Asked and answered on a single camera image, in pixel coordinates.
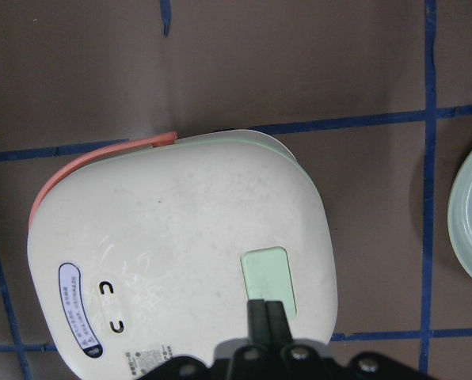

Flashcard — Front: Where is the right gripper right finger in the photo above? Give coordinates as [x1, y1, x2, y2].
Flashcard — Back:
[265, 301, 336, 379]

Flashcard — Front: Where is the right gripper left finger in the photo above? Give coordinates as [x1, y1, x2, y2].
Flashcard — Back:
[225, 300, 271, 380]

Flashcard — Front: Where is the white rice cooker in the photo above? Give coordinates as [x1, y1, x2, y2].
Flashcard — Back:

### Exercise instructions
Reproduce every line above that contains the string "gripper".

### Completed task
Flashcard — Front: Where is the right gripper right finger in the photo above? Give coordinates as [x1, y1, x2, y2].
Flashcard — Front: Where is the right gripper left finger in the photo above? Give coordinates as [x1, y1, x2, y2].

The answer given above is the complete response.